What Privacy and Marketing Counsel Need to Know About Data Onboarding

Published On March 4, 2015 | By Ken Dreifach | Big Data, Privacy

Data “onboarding”—also called “CRM retargeting,” “CRM onboarding,” or just “audience targeting”—is a relatively new way for marketers to reach highly particularized audiences online. It differs from behavioral tracking models because it uses de-identified data originally derived from personal information—such as data reflecting consumers’ demographics or transactional histories—rather than data inferred from their online activity.

Background: What Is Onboarding and How Does it Differ From Other Online Targeting Models?

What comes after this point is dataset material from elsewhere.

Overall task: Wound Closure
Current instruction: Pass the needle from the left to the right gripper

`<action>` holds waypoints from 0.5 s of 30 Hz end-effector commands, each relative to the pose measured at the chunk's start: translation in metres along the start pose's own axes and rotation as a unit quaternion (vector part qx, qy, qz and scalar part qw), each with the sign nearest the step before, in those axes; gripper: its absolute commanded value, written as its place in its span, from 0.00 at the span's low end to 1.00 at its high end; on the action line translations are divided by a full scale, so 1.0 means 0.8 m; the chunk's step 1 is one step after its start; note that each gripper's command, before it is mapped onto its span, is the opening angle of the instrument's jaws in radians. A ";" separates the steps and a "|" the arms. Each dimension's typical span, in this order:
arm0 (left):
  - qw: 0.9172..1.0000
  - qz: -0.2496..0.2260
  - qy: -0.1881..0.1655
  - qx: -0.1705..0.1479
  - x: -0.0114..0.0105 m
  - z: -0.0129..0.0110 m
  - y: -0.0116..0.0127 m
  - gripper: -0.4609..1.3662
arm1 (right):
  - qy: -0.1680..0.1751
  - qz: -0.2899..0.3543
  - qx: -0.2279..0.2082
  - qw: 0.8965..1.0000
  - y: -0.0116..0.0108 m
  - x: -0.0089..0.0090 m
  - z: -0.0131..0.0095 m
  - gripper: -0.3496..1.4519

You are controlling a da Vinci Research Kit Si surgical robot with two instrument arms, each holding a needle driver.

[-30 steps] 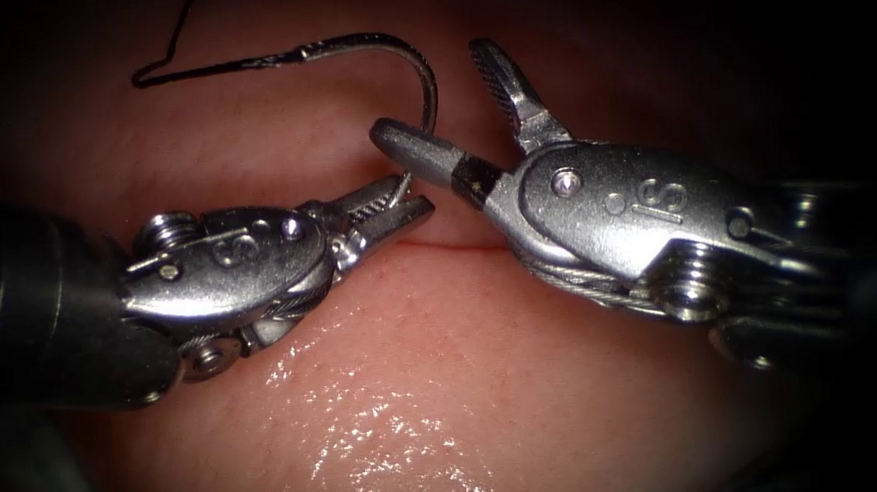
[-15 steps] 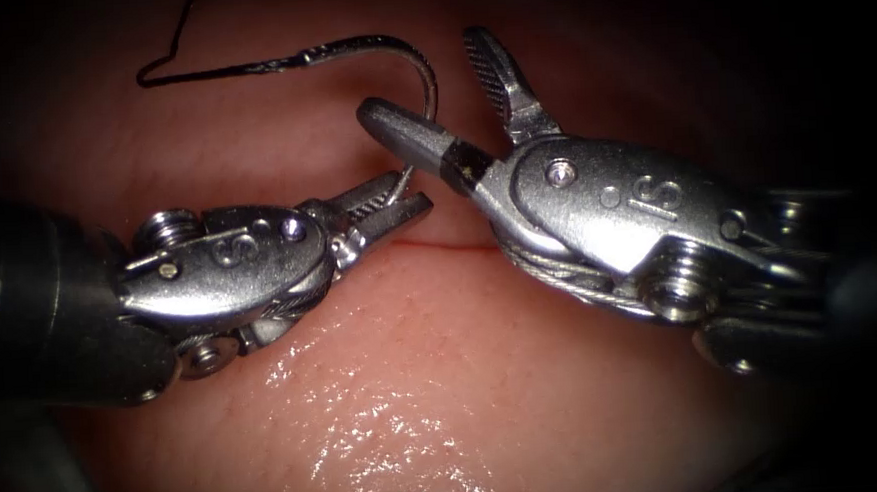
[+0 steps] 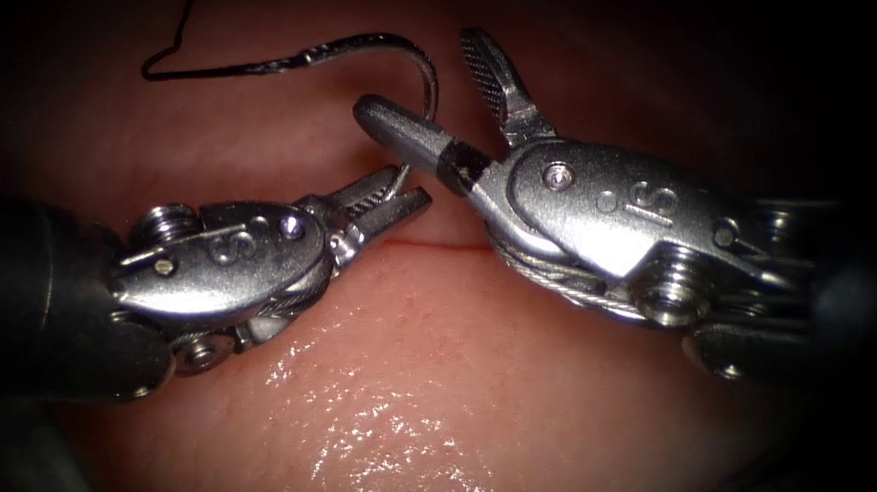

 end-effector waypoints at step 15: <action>1.000 0.008 0.006 -0.001 0.0000 -0.0001 0.0000 0.06 | -0.019 -0.002 0.025 0.999 -0.0006 -0.0002 -0.0010 0.00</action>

Onboarding involves companies using personal data they own or license (for instance, their customer relationship management or “CRM” files) to send display media to those customers through advertising platforms (generally, demand side platforms, ad networks, trading desks, etc.). This occurs through a “matching” or “onboarding” service (prominent ones include Datalogix, LiveRamp, and Neustar). The company provides its CRM or other data to an onboarding service. The onboarding service then hashes that consumer data and matches it to hashed values received from first party websites that consumers log in to. When this “match” of hashed values occurs, the onboarding service conducts a look-up of data associated with that hashed PII, and associates that associated data (in coded form—say, “8080808” = “loyalty shopper: male, 40+”) with a cookie. This cookie is then used to target ads to consumers, often through “syncs” with third-party ad platforms and applications, anonymously. (Roughly the same process can occur using a device identifier, e.g., with the data associations being tied to those identifiers.)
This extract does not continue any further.